== Extracted data

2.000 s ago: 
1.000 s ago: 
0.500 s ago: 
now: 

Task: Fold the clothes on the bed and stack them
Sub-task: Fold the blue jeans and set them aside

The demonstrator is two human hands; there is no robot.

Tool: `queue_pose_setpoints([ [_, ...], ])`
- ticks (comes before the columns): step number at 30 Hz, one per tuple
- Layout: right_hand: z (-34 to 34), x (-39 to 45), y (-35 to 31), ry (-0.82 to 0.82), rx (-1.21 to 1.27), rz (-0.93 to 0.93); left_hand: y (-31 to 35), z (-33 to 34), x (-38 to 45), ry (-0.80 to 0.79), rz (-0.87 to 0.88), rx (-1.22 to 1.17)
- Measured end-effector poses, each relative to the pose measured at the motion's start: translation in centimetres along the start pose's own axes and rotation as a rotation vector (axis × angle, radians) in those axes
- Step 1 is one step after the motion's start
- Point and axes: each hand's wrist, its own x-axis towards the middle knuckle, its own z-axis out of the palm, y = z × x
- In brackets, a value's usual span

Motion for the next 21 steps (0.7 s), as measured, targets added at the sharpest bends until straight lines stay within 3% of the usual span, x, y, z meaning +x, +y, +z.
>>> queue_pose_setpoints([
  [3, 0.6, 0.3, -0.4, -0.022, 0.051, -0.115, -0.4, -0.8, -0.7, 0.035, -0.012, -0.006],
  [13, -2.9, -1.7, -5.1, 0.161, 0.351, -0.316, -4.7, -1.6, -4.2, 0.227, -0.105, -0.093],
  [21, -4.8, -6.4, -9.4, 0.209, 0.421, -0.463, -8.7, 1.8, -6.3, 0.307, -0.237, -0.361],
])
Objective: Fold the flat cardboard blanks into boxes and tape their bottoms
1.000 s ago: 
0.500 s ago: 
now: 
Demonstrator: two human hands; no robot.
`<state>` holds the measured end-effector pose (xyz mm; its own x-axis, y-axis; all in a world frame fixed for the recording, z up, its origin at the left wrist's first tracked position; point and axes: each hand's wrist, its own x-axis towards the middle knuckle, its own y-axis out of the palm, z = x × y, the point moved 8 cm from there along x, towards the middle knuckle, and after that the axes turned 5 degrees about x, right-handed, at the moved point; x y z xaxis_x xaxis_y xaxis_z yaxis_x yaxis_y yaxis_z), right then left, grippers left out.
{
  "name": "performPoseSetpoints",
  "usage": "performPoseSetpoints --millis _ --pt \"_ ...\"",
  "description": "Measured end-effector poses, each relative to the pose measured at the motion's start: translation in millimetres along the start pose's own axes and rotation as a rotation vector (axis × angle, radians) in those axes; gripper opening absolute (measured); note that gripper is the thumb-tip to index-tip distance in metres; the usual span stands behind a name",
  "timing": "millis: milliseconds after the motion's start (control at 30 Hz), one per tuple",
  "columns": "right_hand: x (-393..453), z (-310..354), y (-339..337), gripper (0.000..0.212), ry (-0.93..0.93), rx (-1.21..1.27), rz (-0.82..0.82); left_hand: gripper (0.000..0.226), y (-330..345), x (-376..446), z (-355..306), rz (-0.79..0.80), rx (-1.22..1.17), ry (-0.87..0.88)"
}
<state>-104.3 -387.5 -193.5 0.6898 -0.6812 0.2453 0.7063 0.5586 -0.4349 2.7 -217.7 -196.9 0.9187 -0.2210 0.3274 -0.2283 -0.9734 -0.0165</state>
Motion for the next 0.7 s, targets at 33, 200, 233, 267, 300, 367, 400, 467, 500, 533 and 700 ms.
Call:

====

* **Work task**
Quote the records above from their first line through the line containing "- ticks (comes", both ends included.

* **Result for this task**
2.000 s ago: 
1.000 s ago: 
0.500 s ago: 
now: 

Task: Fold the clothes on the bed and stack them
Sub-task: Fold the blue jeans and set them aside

The demonstrator is two human hands; there is no robot.

Tool: `queue_pose_setpoints([ [_, ...], ])`
- ticks (comes before the columns): step number at 30 Hz, one per tuple

There is nothing further to this exercise.